The utility model discloses beneficial effect includes, for example:

the embodiment of the utility model provides a conveying arm includes frame and conveying mechanism, and conveying mechanism includes drive assembly, conveying roller subassembly, buffering roller subassembly and conveyer belt, and the conveyer belt transmission is connected in conveying roller subassembly and buffering roller subassembly, and buffering roller subassembly includes a plurality of buffer rollers of arranging in the feed direction, and conveying roller subassembly includes a plurality of conveying rollers of arranging in the feed direction, and a plurality of conveying rollers are arranged between discharge end and buffering roller subassembly; in the feeding direction, the arrangement density of the buffer rollers is greater than that of the conveying rollers. The buffer roller assembly has the advantages that the buffer roller spacing distance is small, the arrangement is dense, and the conveying belt can be well supported. When the material falls on the conveyer belt at the material receiving end, the conveyer belt is not easy to seriously deform under the support of the buffer roller, so that the conveyer belt is not easy to damage due to excessive deformation.

Drawings

In order to more clearly illustrate the technical solutions of the embodiments of the present invention, the drawings that are required to be used in the embodiments will be briefly described below, it should be understood that the following drawings only illustrate some embodiments of the present invention, and therefore should not be considered as limiting the scope, and for those skilled in the art, other related drawings can be obtained according to the drawings without inventive efforts.
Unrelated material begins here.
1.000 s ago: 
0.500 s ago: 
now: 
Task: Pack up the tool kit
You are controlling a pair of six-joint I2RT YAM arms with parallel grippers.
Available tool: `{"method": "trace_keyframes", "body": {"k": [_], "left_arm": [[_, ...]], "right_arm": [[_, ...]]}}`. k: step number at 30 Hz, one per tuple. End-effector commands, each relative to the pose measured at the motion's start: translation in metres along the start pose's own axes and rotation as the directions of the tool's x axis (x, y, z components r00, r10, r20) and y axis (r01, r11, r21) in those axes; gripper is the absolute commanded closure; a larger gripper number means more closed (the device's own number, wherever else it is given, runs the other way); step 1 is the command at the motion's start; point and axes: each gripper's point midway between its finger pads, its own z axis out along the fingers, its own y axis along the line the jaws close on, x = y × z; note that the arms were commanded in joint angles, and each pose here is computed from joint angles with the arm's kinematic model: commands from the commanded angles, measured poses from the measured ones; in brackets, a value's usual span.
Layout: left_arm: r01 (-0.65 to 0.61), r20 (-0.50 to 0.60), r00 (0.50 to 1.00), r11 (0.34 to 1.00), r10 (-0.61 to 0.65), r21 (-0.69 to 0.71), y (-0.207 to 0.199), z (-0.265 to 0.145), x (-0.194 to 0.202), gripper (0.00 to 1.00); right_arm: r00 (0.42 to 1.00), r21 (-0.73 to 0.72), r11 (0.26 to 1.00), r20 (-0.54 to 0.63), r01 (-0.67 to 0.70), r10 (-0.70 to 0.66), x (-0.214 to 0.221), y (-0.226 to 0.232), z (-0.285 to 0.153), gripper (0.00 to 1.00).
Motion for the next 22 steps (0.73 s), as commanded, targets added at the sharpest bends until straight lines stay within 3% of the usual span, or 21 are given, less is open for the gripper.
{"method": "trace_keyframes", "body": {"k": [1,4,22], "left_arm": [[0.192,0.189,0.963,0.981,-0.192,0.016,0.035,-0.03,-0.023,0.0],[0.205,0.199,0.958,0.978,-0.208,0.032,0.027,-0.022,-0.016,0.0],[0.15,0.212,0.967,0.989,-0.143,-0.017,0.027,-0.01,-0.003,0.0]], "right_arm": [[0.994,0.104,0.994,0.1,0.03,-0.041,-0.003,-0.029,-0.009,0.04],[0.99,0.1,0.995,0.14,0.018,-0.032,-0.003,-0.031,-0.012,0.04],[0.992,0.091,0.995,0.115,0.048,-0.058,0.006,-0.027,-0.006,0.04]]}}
Fig. 1 is a schematic view of a boom tunnel boring machine according to an embodiment of the present invention;

fig. 2 is a schematic view of a second view of the boom tunnel boring machine according to the embodiment of the present invention;

FIG. 3 is a cross-sectional view taken along line A-A of FIG. 2;

FIG. 4 is a cross-sectional view taken along line B-B of FIG. 2;

fig. 5 is a schematic view of the discharge end of the conveying arm according to the embodiment of the present invention.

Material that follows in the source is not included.